When the port is created in the destination host (created by Nova),
the port was not configured because the binding was not activated.
The binding (that means, all the OpenFlow rules) was done when Nova
sent the port activation. That happend when the VM was already
running in the destination host. If the OVS agent was loaded, the
port was bound seconds later to the port activation.

Instead, this patch enables the OpenFlow rule creation in the
destination host when the port is created.

Another problem are the "neutron-vif-plugged" events sent by Neutron
to Nova to inform about the port binding. Nova is expecting one single
event informing about the destination port binding. At this moment,
Nova considers the port is bound and ready to transmit data.

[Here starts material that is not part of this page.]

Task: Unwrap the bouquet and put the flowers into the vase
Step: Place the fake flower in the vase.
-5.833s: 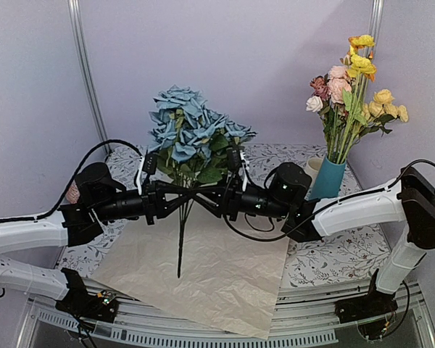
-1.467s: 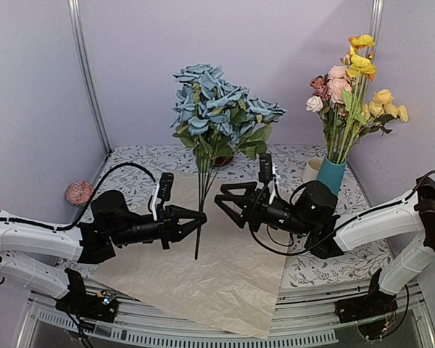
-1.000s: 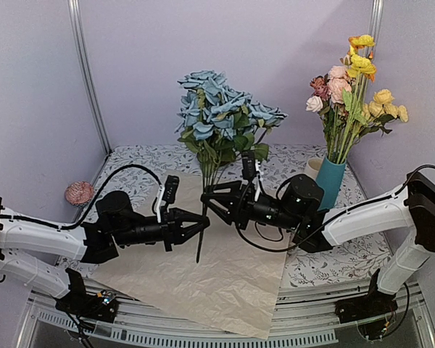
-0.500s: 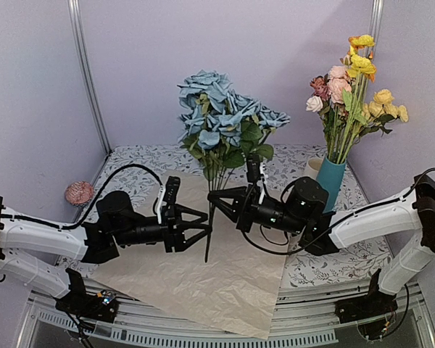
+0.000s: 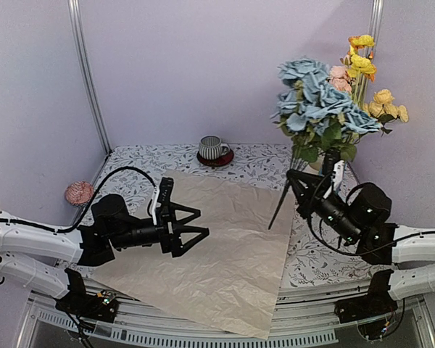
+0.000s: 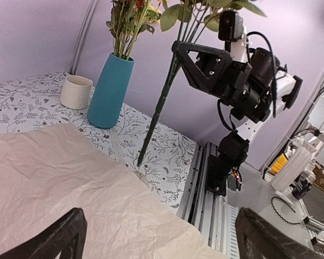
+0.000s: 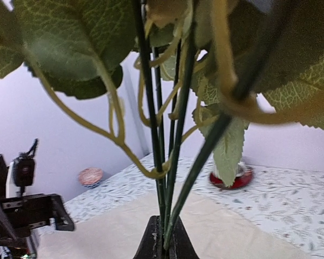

Several triggers were firing expectedly this event:
- When the port binding was updated, the port is set to down and then
  up again, forcing this event.
- When the port binding was updated, first the binding is deleted and
  then updated with the new information. That triggers in the source
  host to set the port down and the up again, sending the event.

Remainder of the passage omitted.